The phage display system can display a sufficient level of antibodies on the surface of phage virus particles, so that phage that recognizes the antigen can be selected. The ultimate goal of phage display is to screen out a large number of non-specific phage clones that bind to the target antigen with high affinity. Panning can enrich clones with high affinity, and the steps include binding, washing, rescue and reinfection. Firstly, the phage is bound to the target, and then the non-specific binding to the target is removed by washing, and then the remaining phage particles bound to the target are eluted and recovered. After each round, the eluted phage is infected and amplified by E. coli. After 3 to 4 rounds of panning, a large number of clones are obtained and identified. Finally, the final round of panning phage monoclonal antibodies is screened and the selected monoclonal antibodies are obtained by DNA sequencing.

2. Phage Display System

The protein expressed on the surface of the phage can be a polypeptide or an antibody fragment, such as scFv. Although there are other in vitro expression methods, such as yeast surface display, ribosome display or puromycin display, the phage display system is the most commonly used display system. The core of phage display technology is the phage used to display antibodies. Different phage can be used in the phage display system, including T4, λ and filamentous M13 phage. The most widely used is the M13 phage.

The filamentous phage has a filamentous structure and consists of a circular single-stranded DNA (ssDNA) genome. Among the filamentous phages that infect E. coli, the most typical phages are M13, f1 and fd, all of which belong to Ff phages. The ssDNA genome of Ff bacteriophage is approximately 6400 bp in length and encodes 11 different genes. These genes are divided into structural proteins (genes III, VI, VII, VIII, IX) and functional proteins required for phage replication and assembly (genes I, II, IV, V, X, XI). The phage genome also contains an ori site (origin of replication), which is responsible for the production of (+) and (−) DNA strands. Another site is called the “packaging signal” and is responsible for initiating phage assembly. The length of the Ff virion is approximately 900 nm and the diameter is 6.5 nm. The ssDNA genome of the Ff virion is completely enclosed in a cylinder composed of 2700 main protein pVIII molecules. The asymmetric end of the Ff phage contains 5 minor coat proteins pIII and pVI at one end, and pVII and pIX proteins at the other end. A distinctive feature of Ff bacteriophage is that it has the ability to replicate but does not kill the host bacteria. After the host bacteria are infected, the Ff phage will replicate as an extrachromosomal element instead of integrating itself into the host chromosome, so that the host bacteria can continuously shed virus particles.

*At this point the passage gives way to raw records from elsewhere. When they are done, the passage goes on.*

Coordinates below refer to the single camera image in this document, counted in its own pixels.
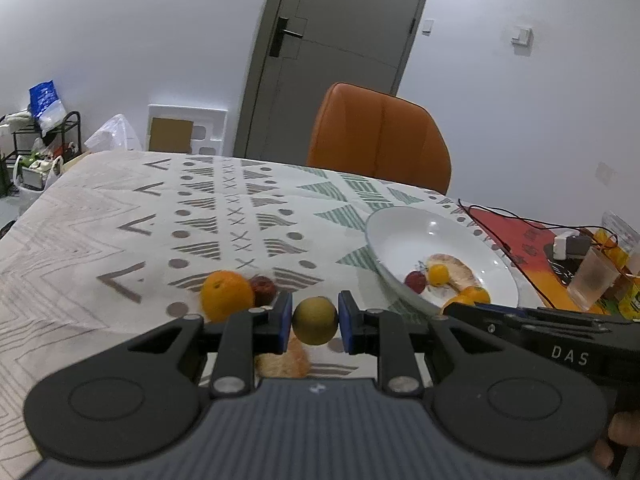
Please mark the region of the person's right hand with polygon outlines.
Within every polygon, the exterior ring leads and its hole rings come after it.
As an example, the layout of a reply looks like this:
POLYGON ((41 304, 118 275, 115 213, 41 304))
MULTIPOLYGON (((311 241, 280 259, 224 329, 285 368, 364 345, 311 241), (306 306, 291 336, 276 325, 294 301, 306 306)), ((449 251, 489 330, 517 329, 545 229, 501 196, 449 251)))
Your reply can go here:
MULTIPOLYGON (((617 413, 608 425, 608 440, 623 446, 638 448, 640 445, 640 414, 617 413)), ((614 452, 612 448, 600 439, 592 450, 592 458, 601 468, 606 469, 612 465, 614 452)))

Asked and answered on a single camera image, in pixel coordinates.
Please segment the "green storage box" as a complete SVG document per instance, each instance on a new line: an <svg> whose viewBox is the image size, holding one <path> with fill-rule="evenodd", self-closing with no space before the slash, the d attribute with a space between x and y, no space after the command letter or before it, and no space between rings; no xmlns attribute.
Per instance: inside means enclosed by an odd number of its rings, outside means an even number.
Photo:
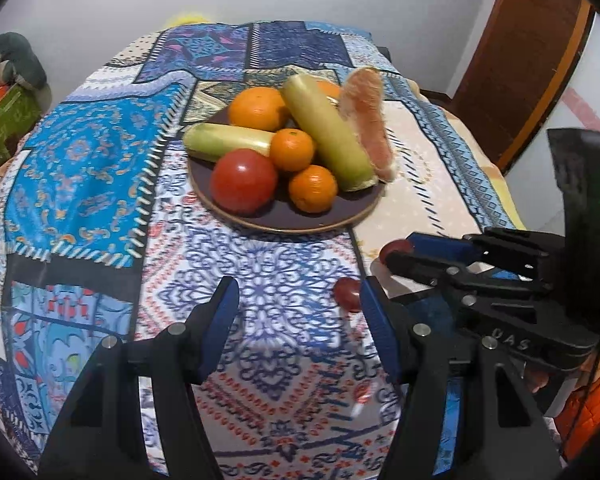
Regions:
<svg viewBox="0 0 600 480"><path fill-rule="evenodd" d="M38 101L27 89L15 84L0 99L0 166L17 151L19 141L40 120Z"/></svg>

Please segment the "pink grapefruit slice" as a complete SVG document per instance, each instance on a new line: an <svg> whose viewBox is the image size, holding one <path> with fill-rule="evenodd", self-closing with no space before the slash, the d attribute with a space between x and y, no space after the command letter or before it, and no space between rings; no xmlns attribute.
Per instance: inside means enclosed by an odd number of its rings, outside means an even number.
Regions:
<svg viewBox="0 0 600 480"><path fill-rule="evenodd" d="M387 136L383 102L381 73L373 67L360 67L340 89L338 112L358 137L378 179L388 183L396 178L398 166Z"/></svg>

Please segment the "blue patchwork bedspread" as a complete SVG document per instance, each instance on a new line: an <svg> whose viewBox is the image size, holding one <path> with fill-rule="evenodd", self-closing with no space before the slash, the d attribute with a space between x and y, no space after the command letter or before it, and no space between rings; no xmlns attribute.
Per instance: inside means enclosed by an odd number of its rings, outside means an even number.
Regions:
<svg viewBox="0 0 600 480"><path fill-rule="evenodd" d="M236 229L190 185L182 129L251 87L309 73L385 86L398 175L353 233ZM184 25L138 38L33 130L0 184L0 430L35 471L102 338L184 321L221 278L240 307L196 391L234 479L373 479L399 417L362 315L332 285L413 232L480 231L368 32L320 22Z"/></svg>

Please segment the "small mandarin with stem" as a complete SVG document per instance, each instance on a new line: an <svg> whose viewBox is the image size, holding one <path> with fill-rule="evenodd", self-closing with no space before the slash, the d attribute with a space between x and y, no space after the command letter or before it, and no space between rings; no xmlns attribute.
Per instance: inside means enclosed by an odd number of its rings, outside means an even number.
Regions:
<svg viewBox="0 0 600 480"><path fill-rule="evenodd" d="M286 128L272 137L268 157L280 171L299 172L311 165L314 155L314 141L306 132Z"/></svg>

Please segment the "brown wooden door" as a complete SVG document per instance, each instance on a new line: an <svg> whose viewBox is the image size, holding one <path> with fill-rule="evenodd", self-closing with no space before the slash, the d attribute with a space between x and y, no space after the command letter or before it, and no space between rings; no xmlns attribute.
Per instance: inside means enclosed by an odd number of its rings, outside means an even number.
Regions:
<svg viewBox="0 0 600 480"><path fill-rule="evenodd" d="M495 0L452 111L509 170L565 90L594 21L588 0Z"/></svg>

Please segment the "large orange with Dole sticker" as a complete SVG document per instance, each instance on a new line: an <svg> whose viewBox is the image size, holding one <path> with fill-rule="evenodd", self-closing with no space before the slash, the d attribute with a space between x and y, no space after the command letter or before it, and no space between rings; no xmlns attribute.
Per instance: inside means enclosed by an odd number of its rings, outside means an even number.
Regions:
<svg viewBox="0 0 600 480"><path fill-rule="evenodd" d="M289 120L282 94L275 88L252 87L239 92L227 107L231 125L275 132Z"/></svg>

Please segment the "small mandarin orange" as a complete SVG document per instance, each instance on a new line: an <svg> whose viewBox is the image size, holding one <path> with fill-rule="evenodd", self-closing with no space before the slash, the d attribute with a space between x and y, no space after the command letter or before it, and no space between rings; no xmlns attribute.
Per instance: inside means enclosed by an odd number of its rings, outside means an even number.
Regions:
<svg viewBox="0 0 600 480"><path fill-rule="evenodd" d="M338 184L328 169L311 165L289 180L288 193L299 210L306 214L322 214L332 208Z"/></svg>

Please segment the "medium orange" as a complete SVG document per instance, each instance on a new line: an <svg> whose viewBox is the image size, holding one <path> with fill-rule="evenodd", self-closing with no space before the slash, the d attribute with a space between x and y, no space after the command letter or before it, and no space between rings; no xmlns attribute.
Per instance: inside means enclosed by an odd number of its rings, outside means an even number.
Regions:
<svg viewBox="0 0 600 480"><path fill-rule="evenodd" d="M340 87L338 84L334 84L333 82L321 78L317 78L316 80L317 87L327 96L329 102L334 105L337 105L340 97Z"/></svg>

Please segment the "yellow pillow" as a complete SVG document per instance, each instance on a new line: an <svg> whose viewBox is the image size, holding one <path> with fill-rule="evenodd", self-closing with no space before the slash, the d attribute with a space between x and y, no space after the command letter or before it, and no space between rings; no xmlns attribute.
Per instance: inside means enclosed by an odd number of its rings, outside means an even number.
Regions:
<svg viewBox="0 0 600 480"><path fill-rule="evenodd" d="M183 25L198 25L198 24L209 24L210 20L205 18L201 14L192 12L182 12L171 16L163 24L163 29L183 26Z"/></svg>

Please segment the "dark purple round plate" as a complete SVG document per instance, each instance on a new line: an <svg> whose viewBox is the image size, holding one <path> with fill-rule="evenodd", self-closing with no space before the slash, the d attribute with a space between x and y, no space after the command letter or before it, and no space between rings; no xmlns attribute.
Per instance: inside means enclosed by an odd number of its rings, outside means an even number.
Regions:
<svg viewBox="0 0 600 480"><path fill-rule="evenodd" d="M209 124L229 125L227 108L212 115ZM182 129L182 133L191 126ZM268 206L252 216L240 216L220 208L211 197L210 179L215 162L206 162L188 156L187 167L190 182L201 203L214 211L224 221L245 228L277 234L316 234L343 226L354 226L362 221L380 201L385 185L375 184L372 188L358 192L340 191L329 211L322 214L306 214L294 206L288 196L288 179L280 177L274 198Z"/></svg>

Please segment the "red tomato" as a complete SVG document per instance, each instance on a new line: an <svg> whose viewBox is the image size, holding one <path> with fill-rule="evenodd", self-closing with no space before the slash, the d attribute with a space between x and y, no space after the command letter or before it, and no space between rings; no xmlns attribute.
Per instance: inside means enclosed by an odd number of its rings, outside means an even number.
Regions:
<svg viewBox="0 0 600 480"><path fill-rule="evenodd" d="M212 200L231 214L252 216L274 198L278 173L268 156L250 148L223 155L210 179Z"/></svg>

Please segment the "dark red grape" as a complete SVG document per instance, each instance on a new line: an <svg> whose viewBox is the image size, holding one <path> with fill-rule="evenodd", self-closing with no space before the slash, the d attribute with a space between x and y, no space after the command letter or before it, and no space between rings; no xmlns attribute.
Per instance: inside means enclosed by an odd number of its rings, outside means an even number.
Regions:
<svg viewBox="0 0 600 480"><path fill-rule="evenodd" d="M360 300L361 282L355 278L340 278L332 288L332 296L336 304L350 313L362 310Z"/></svg>
<svg viewBox="0 0 600 480"><path fill-rule="evenodd" d="M406 238L392 240L391 242L385 244L383 248L381 248L379 253L379 261L384 266L387 266L387 259L393 252L405 252L406 254L410 254L413 250L413 244Z"/></svg>

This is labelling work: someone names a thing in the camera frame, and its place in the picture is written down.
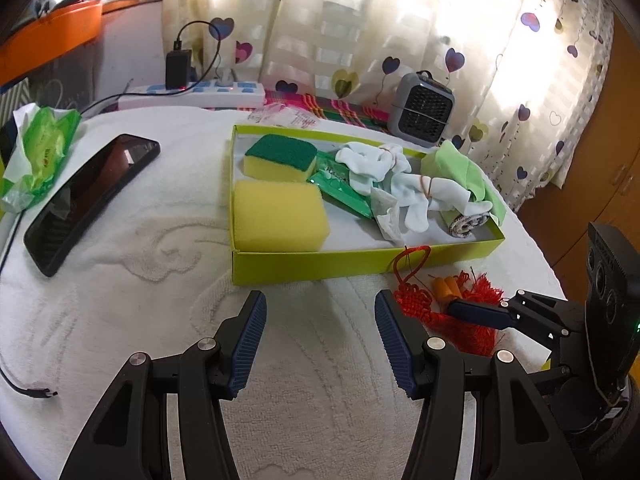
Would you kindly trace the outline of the white sock bundle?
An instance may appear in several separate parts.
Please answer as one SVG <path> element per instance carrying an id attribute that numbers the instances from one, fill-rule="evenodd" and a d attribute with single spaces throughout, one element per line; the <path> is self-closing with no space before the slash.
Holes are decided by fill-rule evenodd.
<path id="1" fill-rule="evenodd" d="M 387 188 L 372 188 L 370 205 L 373 219 L 384 240 L 396 245 L 408 233 L 424 233 L 430 227 L 428 214 L 434 210 L 427 195 L 430 178 L 422 174 L 393 174 Z"/>
<path id="2" fill-rule="evenodd" d="M 336 162 L 348 168 L 350 187 L 362 196 L 369 196 L 375 185 L 388 174 L 410 172 L 411 165 L 399 144 L 373 146 L 361 142 L 348 142 L 335 154 Z"/>

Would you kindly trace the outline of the light green cloth roll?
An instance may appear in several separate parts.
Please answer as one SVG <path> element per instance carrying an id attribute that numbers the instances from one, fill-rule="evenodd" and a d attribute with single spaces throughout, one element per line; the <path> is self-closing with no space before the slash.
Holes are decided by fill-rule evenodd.
<path id="1" fill-rule="evenodd" d="M 503 200 L 480 167 L 450 141 L 427 153 L 421 160 L 420 171 L 430 178 L 427 190 L 430 205 L 440 212 L 451 236 L 467 237 L 489 220 L 498 226 L 503 224 L 506 218 Z"/>

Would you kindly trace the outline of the green packet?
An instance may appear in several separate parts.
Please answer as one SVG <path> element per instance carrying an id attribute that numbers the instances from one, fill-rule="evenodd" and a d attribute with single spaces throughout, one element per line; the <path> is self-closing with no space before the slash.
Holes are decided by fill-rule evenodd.
<path id="1" fill-rule="evenodd" d="M 372 219 L 373 212 L 370 200 L 357 193 L 349 184 L 349 169 L 337 162 L 332 154 L 318 151 L 316 168 L 307 179 L 308 183 L 317 185 L 323 195 L 336 200 L 360 217 Z"/>

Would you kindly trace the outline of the plain yellow sponge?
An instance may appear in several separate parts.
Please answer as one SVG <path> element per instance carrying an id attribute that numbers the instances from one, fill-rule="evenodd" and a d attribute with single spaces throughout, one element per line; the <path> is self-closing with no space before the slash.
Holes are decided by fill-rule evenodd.
<path id="1" fill-rule="evenodd" d="M 239 180 L 232 216 L 240 252 L 318 252 L 330 234 L 320 190 L 310 183 Z"/>

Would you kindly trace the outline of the green topped yellow sponge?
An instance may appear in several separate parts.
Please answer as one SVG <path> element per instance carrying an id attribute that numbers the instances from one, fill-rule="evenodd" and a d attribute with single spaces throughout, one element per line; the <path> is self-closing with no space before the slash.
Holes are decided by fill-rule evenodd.
<path id="1" fill-rule="evenodd" d="M 306 182 L 316 168 L 318 150 L 307 141 L 266 134 L 243 157 L 243 174 L 277 182 Z"/>

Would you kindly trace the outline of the lime green shallow box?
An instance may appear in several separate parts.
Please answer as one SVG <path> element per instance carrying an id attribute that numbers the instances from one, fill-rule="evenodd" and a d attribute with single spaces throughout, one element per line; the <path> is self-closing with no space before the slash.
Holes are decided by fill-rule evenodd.
<path id="1" fill-rule="evenodd" d="M 347 142 L 382 145 L 382 136 L 374 139 L 358 138 L 334 132 L 309 129 L 278 128 L 249 124 L 233 126 L 230 148 L 230 237 L 232 281 L 235 285 L 257 286 L 317 281 L 327 278 L 346 278 L 392 272 L 393 260 L 405 246 L 430 246 L 425 266 L 448 266 L 458 262 L 486 258 L 506 239 L 500 226 L 489 217 L 484 226 L 465 238 L 449 235 L 438 211 L 428 214 L 430 228 L 422 234 L 407 233 L 399 247 L 384 240 L 374 221 L 358 219 L 338 203 L 327 202 L 330 232 L 318 252 L 244 252 L 236 242 L 233 193 L 237 180 L 246 177 L 242 169 L 245 152 L 264 134 L 300 139 L 314 144 L 319 150 L 333 153 Z"/>

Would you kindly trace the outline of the grey mini heater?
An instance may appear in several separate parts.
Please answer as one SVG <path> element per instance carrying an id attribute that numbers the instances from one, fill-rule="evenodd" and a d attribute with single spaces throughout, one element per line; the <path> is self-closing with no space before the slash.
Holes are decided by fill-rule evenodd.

Therefore, M13 and related Ff phages are preferable to lytic phages (such as T4 and T7). M13 phage has high replication ability and can accommodate a large amount of foreign DNA, making it the most commonly used phage display vector. Infection of the host bacteria is achieved by attaching the phage pIII to the F’-fimbria of E. coli. After ssDNA enters the bacteria, it is converted into double-stranded DNA by host enzymes to produce ssDNA and phage protein. Phage assembly occurs in or near the inner membrane of the host bacteria and in the periplasm [1]. Each M13 particle has 3-5 copies of pIII protein, and the most abundant coat protein pVIII has 2700 copies.

At present, phage display technology often uses phagemid vector system. Phagemid vector (4.6 kb) is a plasmid encoding several key elements, including the origin of replication of bacteria and phage, leader sequence, multiple cloning sites, antibiotics Resistance gene, phage coat protein gene (gIII or gVIII) and weak promoter (lacZ) [2]. The phagemid vector alone cannot produce infectious phage particles. With the help of helper phage (such as M13KO7 or VCSM13), the replication and packaging of the phage can be completed, and the mature phage can be released into the external environment [3]. Helper phages are modified Ff phages with defective packaging signals (M13 intergenic region). Therefore, compared with the phagemid vector carrying the M13 gene, the efficiency of replication and packaging is lower. In order to produce the fusion protein, theEscherichia coli with the phagemid vector is super-infected with helper phage. Initially, phagemid vectors were replicated in E. coli in the form of dsDNA. After co-infection with helper phage, ssDNA and phage coat protein are produced, which starts to package and release mature phage particles. Phagemid vectors are small and relatively easy to clone, which improves transformation efficiency and can generate larger libraries. Phagemid display enables the monovalent display of fusion proteins because the resulting phage particles usually only carry a single copy of the fusion protein. In addition, only 10% or less of phage particles will present the fusion protein.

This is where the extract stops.